Oracle Text Reference
Release 9.0.1

Part Number A90121-01
Go To Documentation Library
Home
Go To Product List
Book List
Go To Table Of Contents
Contents
Go To Index
Index

Master Index

Feedback

Go to previous page Go to beginning of chapter Go to next page

Indexing, 6 of 11


Wordlist Type

Use the wordlist preference to enable the query options such as stemming, fuzzy matching for your language. You can also use the wordlist preference to enable substring and prefix indexing which improves performance for wildcard queries with CONTAINS and CATSEARCH.

To create a wordlist preference, you must use BASIC_WORDLIST, which is the only type available.

BASIC_WORDLIST

Use BASIC_WORDLIST type to enable stemming and fuzzy matching for Text indexes.

See Also:

For more information about the stem and fuzzy operators, see Chapter 3, "CONTAINS Query Operators"

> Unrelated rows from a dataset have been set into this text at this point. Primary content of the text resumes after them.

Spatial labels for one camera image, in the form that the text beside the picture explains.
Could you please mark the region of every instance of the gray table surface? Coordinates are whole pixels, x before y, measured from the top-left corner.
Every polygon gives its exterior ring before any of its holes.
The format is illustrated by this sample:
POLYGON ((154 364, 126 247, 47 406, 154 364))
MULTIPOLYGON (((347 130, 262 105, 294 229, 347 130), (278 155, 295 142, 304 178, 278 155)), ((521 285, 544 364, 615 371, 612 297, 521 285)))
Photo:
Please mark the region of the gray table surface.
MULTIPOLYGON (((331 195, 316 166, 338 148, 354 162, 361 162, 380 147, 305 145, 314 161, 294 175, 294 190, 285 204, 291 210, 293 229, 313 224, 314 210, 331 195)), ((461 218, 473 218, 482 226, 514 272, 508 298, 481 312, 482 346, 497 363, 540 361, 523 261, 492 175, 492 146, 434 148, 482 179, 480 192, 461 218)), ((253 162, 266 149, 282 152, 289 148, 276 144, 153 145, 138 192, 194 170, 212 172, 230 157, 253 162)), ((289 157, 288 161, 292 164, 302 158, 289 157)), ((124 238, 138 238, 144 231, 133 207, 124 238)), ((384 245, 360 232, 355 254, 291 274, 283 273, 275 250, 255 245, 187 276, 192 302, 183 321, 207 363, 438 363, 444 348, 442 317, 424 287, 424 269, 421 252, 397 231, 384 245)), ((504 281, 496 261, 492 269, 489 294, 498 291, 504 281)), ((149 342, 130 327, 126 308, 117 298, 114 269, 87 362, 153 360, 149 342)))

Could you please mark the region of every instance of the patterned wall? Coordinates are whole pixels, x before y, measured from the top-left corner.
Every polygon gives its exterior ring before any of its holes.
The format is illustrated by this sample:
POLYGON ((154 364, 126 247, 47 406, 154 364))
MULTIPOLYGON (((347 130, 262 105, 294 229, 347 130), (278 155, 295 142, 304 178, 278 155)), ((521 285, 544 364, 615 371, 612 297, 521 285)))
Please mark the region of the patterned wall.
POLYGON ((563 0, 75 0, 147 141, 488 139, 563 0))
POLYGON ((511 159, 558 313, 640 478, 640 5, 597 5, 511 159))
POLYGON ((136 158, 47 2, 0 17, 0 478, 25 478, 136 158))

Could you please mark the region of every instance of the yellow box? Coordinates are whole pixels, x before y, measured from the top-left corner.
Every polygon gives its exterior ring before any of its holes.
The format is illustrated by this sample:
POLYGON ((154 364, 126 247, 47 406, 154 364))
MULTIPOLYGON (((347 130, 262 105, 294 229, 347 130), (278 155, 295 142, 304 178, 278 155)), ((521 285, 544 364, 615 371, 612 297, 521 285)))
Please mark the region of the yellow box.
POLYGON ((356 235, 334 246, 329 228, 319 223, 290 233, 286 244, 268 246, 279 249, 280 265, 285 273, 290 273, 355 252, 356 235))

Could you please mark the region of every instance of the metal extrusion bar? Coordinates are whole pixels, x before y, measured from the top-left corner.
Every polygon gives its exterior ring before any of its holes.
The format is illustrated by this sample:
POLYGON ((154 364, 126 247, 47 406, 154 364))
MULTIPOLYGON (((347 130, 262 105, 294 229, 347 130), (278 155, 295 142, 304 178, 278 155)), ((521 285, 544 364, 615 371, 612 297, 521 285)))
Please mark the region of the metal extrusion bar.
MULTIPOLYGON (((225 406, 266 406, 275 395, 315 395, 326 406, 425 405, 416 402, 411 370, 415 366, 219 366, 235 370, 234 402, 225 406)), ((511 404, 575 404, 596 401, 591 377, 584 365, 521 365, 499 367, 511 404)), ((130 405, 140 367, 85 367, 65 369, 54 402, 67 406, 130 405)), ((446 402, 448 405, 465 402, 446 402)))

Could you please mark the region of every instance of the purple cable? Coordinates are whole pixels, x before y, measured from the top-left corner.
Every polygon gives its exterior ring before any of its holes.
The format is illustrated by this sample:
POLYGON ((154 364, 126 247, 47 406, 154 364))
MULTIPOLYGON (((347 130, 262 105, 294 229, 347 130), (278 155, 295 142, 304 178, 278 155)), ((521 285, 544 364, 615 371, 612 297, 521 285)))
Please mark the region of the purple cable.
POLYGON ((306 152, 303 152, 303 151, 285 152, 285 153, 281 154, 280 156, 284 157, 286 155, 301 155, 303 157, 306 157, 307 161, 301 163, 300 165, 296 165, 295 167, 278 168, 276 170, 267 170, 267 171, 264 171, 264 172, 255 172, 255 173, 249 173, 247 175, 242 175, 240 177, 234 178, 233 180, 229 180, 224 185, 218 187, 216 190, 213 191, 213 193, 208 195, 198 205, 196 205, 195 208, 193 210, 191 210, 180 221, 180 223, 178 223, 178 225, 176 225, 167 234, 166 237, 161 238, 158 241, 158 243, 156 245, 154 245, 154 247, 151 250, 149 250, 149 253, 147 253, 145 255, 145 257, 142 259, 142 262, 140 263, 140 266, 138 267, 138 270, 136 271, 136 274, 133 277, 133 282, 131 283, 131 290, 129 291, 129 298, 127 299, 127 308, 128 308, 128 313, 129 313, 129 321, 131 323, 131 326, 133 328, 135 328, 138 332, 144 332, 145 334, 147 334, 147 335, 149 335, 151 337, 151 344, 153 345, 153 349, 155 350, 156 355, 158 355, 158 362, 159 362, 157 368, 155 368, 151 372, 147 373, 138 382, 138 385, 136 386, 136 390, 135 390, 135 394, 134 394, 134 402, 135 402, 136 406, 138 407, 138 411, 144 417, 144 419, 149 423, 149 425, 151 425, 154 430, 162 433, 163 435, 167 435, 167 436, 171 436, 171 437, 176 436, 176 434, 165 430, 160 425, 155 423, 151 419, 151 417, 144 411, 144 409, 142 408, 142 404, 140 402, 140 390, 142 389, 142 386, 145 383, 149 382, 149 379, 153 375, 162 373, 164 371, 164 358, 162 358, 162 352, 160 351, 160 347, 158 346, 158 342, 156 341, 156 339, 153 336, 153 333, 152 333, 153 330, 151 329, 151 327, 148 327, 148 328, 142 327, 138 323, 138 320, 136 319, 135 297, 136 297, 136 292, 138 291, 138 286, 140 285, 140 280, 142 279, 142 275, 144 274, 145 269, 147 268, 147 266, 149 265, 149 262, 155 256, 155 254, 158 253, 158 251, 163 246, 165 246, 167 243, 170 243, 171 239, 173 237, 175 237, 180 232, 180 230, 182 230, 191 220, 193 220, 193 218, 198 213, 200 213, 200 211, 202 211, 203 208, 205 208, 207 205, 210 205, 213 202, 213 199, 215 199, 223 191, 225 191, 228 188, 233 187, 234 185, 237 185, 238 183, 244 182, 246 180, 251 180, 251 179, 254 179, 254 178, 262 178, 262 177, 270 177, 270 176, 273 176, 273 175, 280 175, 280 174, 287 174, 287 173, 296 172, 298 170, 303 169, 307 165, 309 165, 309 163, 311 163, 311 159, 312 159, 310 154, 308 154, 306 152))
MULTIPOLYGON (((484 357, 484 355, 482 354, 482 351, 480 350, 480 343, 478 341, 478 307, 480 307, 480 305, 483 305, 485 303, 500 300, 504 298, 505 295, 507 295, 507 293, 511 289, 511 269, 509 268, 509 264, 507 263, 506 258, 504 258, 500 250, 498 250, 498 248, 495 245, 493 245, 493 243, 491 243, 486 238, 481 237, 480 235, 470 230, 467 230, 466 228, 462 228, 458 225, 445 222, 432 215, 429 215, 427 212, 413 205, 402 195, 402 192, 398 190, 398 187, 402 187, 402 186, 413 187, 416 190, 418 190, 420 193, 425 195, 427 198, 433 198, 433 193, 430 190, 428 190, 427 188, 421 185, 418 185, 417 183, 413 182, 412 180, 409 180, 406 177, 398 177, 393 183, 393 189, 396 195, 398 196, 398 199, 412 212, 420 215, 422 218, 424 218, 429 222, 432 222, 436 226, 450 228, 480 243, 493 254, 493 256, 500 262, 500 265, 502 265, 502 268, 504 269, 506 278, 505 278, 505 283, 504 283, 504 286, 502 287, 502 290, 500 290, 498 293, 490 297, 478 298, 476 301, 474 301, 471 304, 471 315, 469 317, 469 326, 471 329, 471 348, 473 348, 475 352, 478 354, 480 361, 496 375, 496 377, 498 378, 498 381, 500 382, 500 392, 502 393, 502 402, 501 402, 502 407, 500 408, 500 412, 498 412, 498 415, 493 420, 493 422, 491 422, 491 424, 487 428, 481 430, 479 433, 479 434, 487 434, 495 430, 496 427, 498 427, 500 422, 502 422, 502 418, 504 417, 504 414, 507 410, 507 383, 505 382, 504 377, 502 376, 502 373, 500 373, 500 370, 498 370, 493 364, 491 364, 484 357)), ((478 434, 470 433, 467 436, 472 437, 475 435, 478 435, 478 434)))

BASIC_WORDLIST has the following attributes:

Table 2-1
Attribute  Attribute Values 

stemmer 

Specify which language stemmer to use. You can specify one of the following:

NULL (no stemming)

ENGLISH (English inflectional)

DERIVATIONAL (English derivational)

DUTCH

FRENCH

GERMAN

ITALIAN

SPANISH

AUTO (automatic language-detection for stemming) 

fuzzy_match 

Specify which fuzzy matching cluster to use. You can specify one of the following:

GENERIC

JAPANESE_VGRAM

KOREAN

CHINESE_VGRAM

ENGLISH

DUTCH

FRENCH

GERMAN

ITALIAN

SPANISH

OCR

AUTO (automatic language detection for stemming) 

fuzzy_score 

Specify a default lower limit of fuzzy score. Specify a number between 0 and 80. Text with scores below this number is not returned. Default is 60. 

fuzzy_numresults 

Specify the maximum number of fuzzy expansions. Use a number between 0 and 5,000. Default is 100. 

substring_index 

Specify TRUE for Oracle to create a substring index. A substring index improves left-truncated and double-truncated wildcard queries such as %ing or %benz%. Default is FALSE. 

prefix_index 

Specify YES to enable prefix indexing. Prefix indexing improves performance for right truncated wildcard searches such as TO%. Defaults to NO. 

prefix_length_min 

Specify the minimum length of indexed prefixes. Defaults to 1. 

prefix_length_max 

Specify the maximum length of indexed prefixes. Defaults to 64. 

wlidcard_maxterms 

Specify the maximum number of terms in a wildcard expansion. Use a number between 1 and 15,000. Default is 5,000. 

stemmer

Specify the stemmer used for word stemming in Text queries. When you do not specify a value for stemmer, the default is ENGLISH.

Specify AUTO for the system to automatically set the stemming language according to the language setting of the session. When there is no stemmer for a language, the default is NULL. With the NULL stemmer, the stem operator is ignored in queries.

fuzzy_match

Specify which fuzzy matching routines are used for the column. Fuzzy matching is currently supported for English, Japanese, and, to a lesser extent, the Western European languages.


Note:

The fuzzy_match attribute values for Chinese and Korean are dummy attribute values that prevent the English and Japanese fuzzy matching routines from being used on Chinese and Korean text. 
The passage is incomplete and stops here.